Stored items
Start of Block
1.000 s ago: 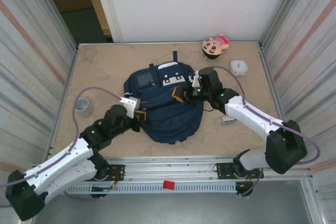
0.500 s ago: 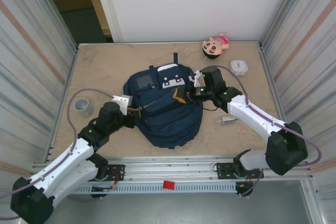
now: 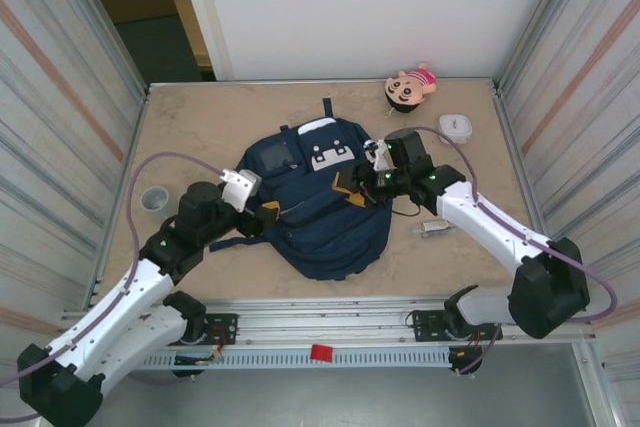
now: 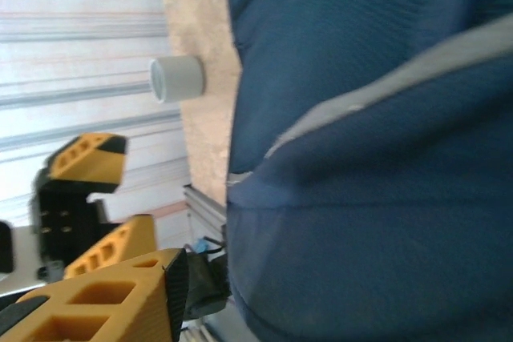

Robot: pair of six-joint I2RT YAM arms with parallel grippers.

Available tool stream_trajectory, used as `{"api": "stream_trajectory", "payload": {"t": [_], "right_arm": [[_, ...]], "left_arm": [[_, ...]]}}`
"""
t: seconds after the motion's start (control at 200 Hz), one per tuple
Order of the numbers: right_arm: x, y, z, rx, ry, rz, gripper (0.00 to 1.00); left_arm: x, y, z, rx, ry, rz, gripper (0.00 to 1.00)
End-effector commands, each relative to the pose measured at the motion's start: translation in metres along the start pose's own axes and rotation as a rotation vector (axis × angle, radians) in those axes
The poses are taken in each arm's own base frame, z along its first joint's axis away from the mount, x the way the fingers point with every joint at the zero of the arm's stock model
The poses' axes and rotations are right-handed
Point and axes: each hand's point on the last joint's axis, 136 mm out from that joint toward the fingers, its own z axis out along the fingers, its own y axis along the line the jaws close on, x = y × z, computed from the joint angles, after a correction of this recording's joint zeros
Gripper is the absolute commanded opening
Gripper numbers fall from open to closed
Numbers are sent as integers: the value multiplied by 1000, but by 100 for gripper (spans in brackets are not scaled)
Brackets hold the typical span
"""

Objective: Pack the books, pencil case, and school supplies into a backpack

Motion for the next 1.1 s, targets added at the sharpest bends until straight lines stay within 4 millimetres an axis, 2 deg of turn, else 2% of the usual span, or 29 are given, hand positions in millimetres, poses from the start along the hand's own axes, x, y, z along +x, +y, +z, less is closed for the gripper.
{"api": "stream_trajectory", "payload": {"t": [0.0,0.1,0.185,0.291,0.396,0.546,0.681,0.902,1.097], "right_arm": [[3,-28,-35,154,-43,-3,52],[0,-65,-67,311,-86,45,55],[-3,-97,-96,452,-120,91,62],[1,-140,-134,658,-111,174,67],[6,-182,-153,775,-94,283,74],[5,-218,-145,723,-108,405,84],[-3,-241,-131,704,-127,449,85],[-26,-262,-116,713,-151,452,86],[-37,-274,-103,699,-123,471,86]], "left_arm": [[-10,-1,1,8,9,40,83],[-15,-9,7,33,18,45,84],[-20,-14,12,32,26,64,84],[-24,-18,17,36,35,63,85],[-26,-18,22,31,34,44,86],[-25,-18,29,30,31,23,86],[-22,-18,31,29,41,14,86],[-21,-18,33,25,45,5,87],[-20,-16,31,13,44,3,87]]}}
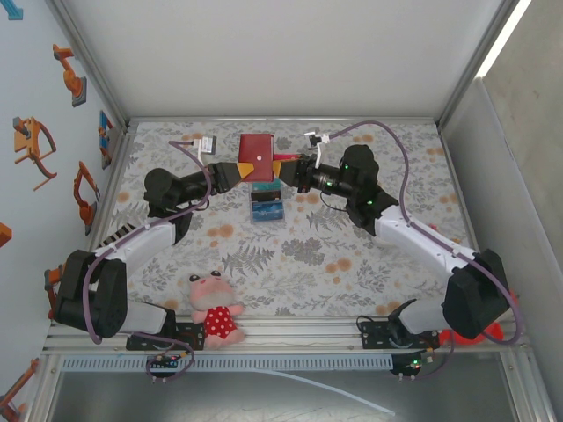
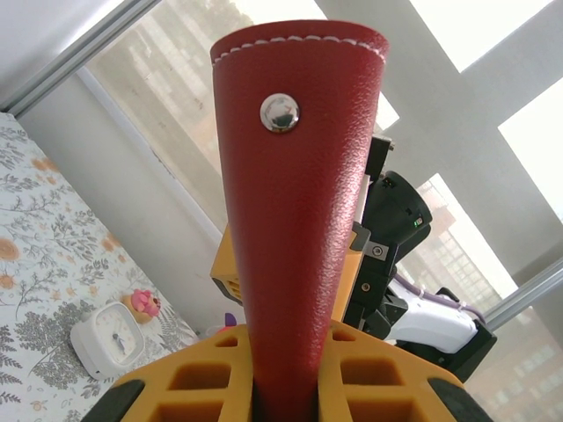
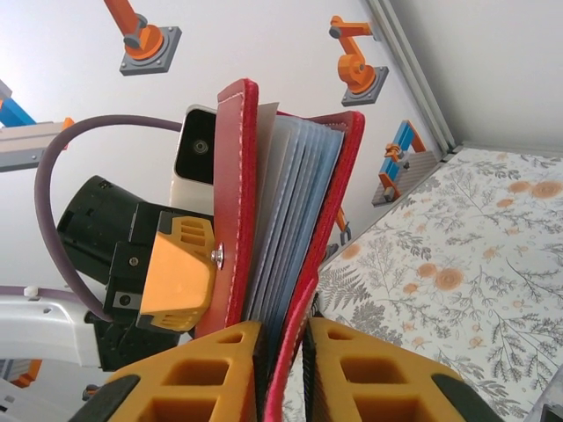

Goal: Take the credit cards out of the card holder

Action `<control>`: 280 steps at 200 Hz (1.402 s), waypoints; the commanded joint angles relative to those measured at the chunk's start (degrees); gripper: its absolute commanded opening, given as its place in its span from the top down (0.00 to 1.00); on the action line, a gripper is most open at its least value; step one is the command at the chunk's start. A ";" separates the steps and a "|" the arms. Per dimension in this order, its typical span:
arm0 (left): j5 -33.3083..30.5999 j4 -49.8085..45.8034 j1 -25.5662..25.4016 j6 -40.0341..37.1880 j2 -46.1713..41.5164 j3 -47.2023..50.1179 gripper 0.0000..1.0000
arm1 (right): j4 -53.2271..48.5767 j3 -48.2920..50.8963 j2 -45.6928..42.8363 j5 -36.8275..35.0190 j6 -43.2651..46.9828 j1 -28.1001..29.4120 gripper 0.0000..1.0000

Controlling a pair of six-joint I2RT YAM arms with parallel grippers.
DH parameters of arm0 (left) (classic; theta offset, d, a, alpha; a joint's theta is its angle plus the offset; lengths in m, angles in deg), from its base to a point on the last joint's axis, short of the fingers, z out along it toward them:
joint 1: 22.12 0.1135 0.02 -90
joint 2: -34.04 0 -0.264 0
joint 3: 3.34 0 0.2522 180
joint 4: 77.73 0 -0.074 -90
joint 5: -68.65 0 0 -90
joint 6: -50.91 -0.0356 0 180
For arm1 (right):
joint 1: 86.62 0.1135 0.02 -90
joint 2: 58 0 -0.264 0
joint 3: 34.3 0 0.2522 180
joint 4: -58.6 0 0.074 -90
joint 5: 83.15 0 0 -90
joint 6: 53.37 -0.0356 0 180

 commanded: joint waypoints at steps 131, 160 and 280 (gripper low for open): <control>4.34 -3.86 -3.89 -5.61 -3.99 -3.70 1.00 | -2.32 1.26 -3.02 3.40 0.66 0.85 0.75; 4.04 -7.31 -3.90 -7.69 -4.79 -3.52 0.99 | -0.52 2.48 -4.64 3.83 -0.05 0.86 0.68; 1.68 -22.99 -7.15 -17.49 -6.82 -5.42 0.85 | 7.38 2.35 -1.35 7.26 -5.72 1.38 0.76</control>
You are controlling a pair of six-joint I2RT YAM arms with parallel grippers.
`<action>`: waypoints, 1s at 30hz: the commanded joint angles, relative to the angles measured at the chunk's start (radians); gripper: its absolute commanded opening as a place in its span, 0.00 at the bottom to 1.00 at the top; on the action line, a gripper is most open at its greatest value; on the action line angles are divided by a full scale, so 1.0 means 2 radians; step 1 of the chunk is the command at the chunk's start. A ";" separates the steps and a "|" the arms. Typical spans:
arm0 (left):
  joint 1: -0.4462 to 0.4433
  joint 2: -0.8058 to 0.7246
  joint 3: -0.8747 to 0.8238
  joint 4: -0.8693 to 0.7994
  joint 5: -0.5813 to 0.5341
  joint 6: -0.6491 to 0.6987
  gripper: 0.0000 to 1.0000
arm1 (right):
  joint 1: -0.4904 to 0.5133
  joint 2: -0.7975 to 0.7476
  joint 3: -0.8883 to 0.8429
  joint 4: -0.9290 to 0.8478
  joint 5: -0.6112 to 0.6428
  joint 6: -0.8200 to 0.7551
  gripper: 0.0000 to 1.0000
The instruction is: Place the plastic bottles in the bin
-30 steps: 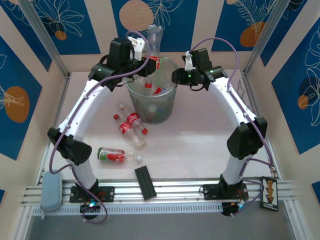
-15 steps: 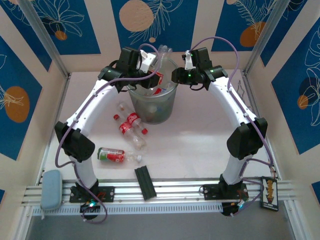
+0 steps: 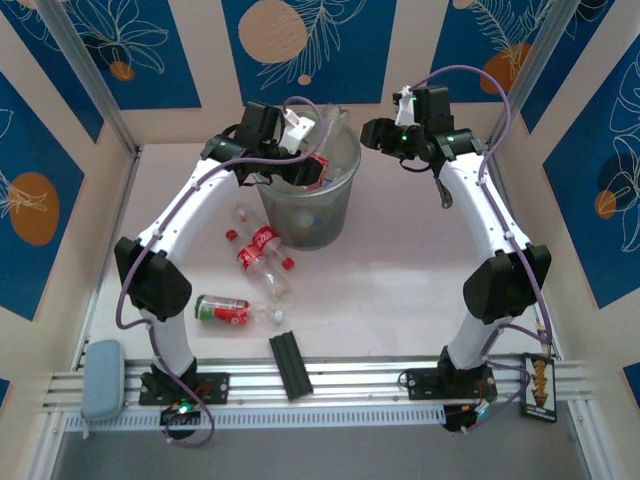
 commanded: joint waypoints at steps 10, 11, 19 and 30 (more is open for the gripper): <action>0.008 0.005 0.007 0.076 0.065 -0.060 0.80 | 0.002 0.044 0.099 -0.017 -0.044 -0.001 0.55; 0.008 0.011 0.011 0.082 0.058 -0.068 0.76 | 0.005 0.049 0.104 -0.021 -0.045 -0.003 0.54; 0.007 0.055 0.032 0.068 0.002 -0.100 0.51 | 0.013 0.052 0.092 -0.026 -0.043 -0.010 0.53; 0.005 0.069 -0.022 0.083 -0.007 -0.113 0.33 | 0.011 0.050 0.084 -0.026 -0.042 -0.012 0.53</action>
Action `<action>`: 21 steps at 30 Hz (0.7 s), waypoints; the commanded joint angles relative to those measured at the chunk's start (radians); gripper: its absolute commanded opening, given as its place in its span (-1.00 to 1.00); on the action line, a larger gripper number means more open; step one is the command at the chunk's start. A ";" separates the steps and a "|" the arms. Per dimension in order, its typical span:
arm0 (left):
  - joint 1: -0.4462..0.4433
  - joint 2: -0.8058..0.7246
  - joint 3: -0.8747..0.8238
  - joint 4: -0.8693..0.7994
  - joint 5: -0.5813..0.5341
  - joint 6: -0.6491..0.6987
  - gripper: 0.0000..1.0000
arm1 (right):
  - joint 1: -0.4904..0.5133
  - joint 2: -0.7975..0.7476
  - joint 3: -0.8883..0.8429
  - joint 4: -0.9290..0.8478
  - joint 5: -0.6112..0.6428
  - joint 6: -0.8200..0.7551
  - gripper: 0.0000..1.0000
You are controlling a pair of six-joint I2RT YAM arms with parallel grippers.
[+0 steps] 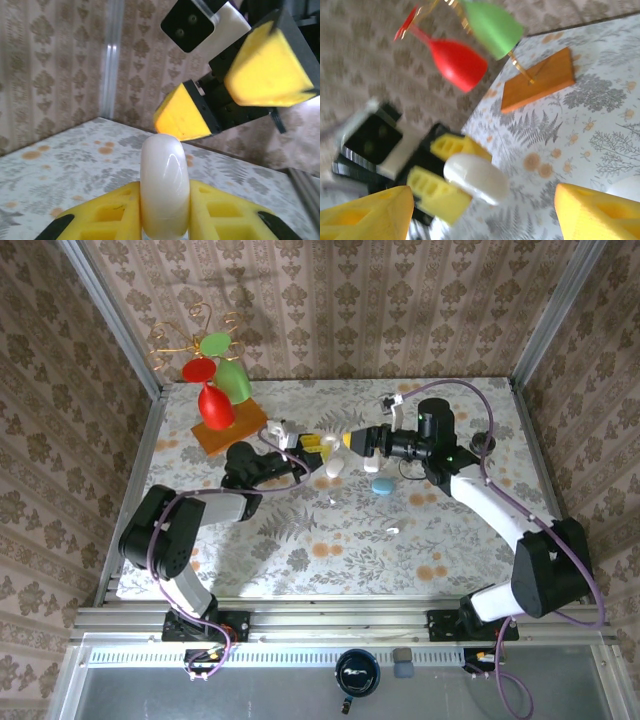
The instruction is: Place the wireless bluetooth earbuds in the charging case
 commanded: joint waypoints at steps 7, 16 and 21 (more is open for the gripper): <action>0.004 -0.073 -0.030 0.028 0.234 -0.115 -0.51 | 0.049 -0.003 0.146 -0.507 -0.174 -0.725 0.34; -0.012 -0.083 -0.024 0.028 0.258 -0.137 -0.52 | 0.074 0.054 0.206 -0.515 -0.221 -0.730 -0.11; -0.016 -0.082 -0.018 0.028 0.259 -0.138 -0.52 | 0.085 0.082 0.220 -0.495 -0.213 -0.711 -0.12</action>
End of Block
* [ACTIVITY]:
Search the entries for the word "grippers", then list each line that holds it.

* [SOLUTION]:
Robot: pair of six-joint I2RT YAM arms with parallel grippers.
Controlling a pair of six-joint I2RT YAM arms with parallel grippers.
You are controlling a pair of six-joint I2RT YAM arms with parallel grippers.
You are controlling a pair of six-joint I2RT YAM arms with parallel grippers.

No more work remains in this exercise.